Your instructions: The copy you print must match the listing exactly, with its pictures removed.

Data extract:
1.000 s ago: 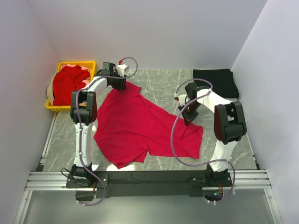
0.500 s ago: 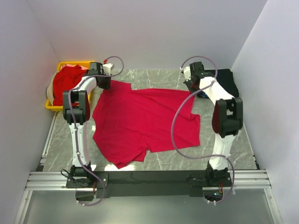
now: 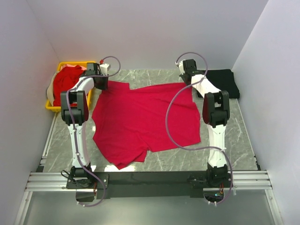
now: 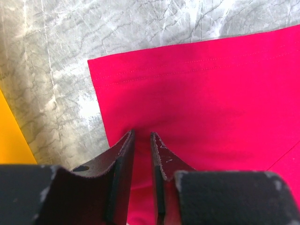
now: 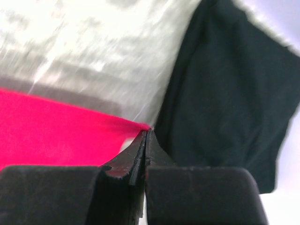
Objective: Fold and stack the t-shirts
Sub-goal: Flatten the tshirt out
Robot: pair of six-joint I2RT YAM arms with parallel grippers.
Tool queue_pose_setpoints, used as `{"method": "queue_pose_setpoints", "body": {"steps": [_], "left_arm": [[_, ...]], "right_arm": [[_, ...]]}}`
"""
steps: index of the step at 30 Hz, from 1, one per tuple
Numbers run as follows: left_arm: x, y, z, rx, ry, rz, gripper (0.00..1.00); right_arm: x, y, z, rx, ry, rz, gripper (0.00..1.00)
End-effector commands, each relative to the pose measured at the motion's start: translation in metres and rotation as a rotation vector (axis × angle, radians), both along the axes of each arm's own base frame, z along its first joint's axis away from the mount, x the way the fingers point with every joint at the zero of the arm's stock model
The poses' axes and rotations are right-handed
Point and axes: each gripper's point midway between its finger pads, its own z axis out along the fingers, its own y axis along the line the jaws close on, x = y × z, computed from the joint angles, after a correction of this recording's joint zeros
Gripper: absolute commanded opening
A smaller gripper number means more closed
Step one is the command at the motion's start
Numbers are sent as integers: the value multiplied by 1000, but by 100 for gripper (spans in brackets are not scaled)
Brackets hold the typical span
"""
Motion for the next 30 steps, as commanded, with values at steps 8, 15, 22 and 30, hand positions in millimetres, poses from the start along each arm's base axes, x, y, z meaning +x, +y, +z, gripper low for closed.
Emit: {"method": "queue_pose_setpoints", "body": {"steps": [8,15,22,30], "left_arm": [[24,5,22,-4,-76,30,28],[37,5,23,-9,-93,37,29],[26,-16,107,-103,-238,-42,41],[-53,-37,132,-140,-155,-122,48]], "right_arm": [[58,-12,22,-136,-186,-50,0],[58,-15,9,-184,-153,-40,16],[33,-3,65,-115,-170,-22,53],[-53,36,94,127,29,148,53]]}}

Response to this task:
1.000 s ago: 
0.500 s ago: 
now: 
now: 
now: 
Objective: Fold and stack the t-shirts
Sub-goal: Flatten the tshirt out
Robot: pair of six-joint I2RT YAM arms with parallel grippers.
Tool queue_pose_setpoints, used as `{"method": "queue_pose_setpoints", "body": {"steps": [_], "left_arm": [[_, ...]], "right_arm": [[_, ...]]}}`
"""
steps: index of the step at 30 Hz, from 1, one per tuple
Numbers run as follows: left_arm: x, y, z, rx, ry, rz, gripper (0.00..1.00); right_arm: x, y, z, rx, ry, rz, gripper (0.00..1.00)
End-effector commands, each relative to the pose measured at the motion's start: translation in metres and rotation as a rotation vector (axis × angle, radians), both along the axes of each arm's own base frame, z along its first joint's axis away from the mount, x the way the fingers point with every joint at the zero of the arm's stock model
The poses' axes and rotations are right-handed
Point and axes: each gripper's point midway between its finger pads, its own z axis out along the fingers, its own y axis along the line the jaws close on, x = y × z, computed from the joint angles, after a correction of this recording's joint zeros
Gripper: absolute commanded opening
A smaller gripper number means more closed
Step one is the command at the motion's start
Numbers are sent as integers: the value multiplied by 1000, but by 100 for gripper (spans in brackets are not scaled)
Brackets hold the typical span
"""
Motion for the next 30 steps, as commanded, with values at steps 8, 15, 22 and 30, hand positions in millimetres, poses from the start along each arm's base axes, x, y, z meaning +x, +y, +z, gripper low for closed.
Emit: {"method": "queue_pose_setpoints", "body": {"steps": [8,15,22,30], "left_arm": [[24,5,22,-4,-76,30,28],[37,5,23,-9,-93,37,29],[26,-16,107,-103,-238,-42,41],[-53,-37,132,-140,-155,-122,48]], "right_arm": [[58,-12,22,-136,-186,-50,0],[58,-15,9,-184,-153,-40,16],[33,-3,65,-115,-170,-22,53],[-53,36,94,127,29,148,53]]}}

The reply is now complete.